### AIM OF THE TASK:
Return the full listing unchanged, apart from leaving out its images.

### PROVIDED DATA:

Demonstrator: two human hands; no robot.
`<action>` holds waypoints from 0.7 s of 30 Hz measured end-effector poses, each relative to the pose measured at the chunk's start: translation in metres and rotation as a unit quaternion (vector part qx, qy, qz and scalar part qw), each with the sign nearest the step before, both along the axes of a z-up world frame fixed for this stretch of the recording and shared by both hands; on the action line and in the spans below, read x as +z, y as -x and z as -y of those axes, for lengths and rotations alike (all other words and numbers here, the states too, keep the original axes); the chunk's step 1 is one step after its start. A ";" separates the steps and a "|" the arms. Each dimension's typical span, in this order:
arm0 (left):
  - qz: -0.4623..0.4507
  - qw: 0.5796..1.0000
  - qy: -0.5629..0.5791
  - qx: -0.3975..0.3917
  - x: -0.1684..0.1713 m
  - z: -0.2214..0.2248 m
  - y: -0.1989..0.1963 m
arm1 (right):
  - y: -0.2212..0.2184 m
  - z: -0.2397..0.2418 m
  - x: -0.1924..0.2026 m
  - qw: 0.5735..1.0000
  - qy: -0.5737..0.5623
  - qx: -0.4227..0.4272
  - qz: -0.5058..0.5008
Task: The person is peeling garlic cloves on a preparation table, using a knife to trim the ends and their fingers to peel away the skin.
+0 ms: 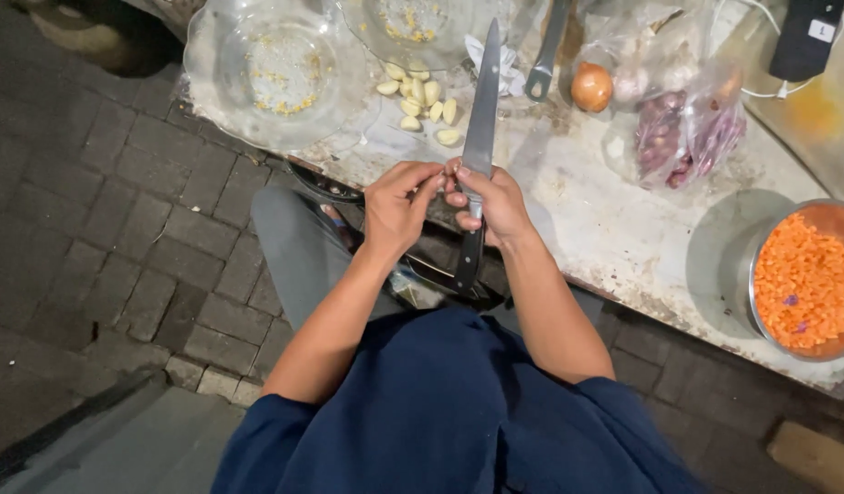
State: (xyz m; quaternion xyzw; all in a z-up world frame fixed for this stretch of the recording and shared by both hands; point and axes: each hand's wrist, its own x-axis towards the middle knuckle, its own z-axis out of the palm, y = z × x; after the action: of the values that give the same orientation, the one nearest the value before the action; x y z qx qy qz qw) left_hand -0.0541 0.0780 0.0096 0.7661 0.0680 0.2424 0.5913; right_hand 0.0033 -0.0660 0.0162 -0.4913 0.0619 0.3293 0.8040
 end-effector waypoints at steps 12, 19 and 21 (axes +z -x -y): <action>0.085 0.948 -0.265 -0.151 0.026 -0.017 0.003 | 0.009 0.007 0.008 0.984 0.092 0.044 0.149; 0.102 0.918 -0.338 -0.179 0.040 -0.020 0.000 | 0.008 0.012 0.014 0.981 0.111 0.058 0.149; 0.110 0.910 -0.367 -0.157 0.032 -0.019 -0.001 | 0.009 0.011 0.021 0.984 0.107 0.055 0.128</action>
State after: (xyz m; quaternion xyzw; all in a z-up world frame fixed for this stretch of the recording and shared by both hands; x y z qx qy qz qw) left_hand -0.0530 0.0970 0.0417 0.8982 -0.2128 0.2369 0.3029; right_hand -0.0061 -0.0772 0.0370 -0.6155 -0.0340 0.2986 0.7286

### TASK RESPONSE:
Demonstrator: two human hands; no robot.
`<action>` holds waypoints from 0.7 s of 30 Hz measured end-effector poses, each relative to the pose measured at the chunk's start: translation in metres and rotation as a unit quaternion (vector part qx, qy, qz and scalar part qw), each with the sign nearest the step before, both along the axes of a z-up world frame fixed for this stretch of the recording and shared by both hands; on the action line and in the spans below, read x as +z, y as -x and z as -y of those axes, for lengths and rotations alike (all other words and numbers here, the states too, keep the original axes); the chunk's step 1 is one step after its start. A ";" separates the steps and a "|" the arms. Each dimension's typical span, in this order:
arm0 (left):
  - qz: -0.4623..0.4507
  - qw: 0.5796..1.0000
  - qy: -0.5629..0.5791
  - qx: -0.3975..0.3917
  - x: -0.1684..0.1713 m
  - z: -0.2214..0.2248 m
  - y: -0.1989..0.1963 m
arm1 (right):
  - y: -0.2212..0.2184 m
  - z: -0.2397..0.2418 m
  - x: -0.1924..0.2026 m
  - qw: 0.5735..1.0000
  - qy: -0.5737..0.5623
  - qx: -0.4227..0.4272
  - qz: -0.5058..0.5008
Task: The person is peeling garlic cloves on a preparation table, using a knife to trim the ends and their fingers to peel away the skin.
+0 ms: 
State: (xyz m; quaternion xyzw; all in a z-up world frame fixed for this stretch of the recording and shared by both hands; point and axes: each hand's wrist, its own x-axis towards the middle knuckle, its own z-axis out of the palm, y = z × x; after the action: of the values that give the same orientation, the one nearest the value before the action; x y z qx qy qz qw) left_hand -0.0541 0.0780 0.0096 0.7661 0.0680 0.2424 0.5913; right_hand 0.0033 -0.0660 0.0162 -0.4913 0.0619 0.3293 0.8040
 end-effector waypoints at steps 12, 19 and 21 (axes +z -x -y): <action>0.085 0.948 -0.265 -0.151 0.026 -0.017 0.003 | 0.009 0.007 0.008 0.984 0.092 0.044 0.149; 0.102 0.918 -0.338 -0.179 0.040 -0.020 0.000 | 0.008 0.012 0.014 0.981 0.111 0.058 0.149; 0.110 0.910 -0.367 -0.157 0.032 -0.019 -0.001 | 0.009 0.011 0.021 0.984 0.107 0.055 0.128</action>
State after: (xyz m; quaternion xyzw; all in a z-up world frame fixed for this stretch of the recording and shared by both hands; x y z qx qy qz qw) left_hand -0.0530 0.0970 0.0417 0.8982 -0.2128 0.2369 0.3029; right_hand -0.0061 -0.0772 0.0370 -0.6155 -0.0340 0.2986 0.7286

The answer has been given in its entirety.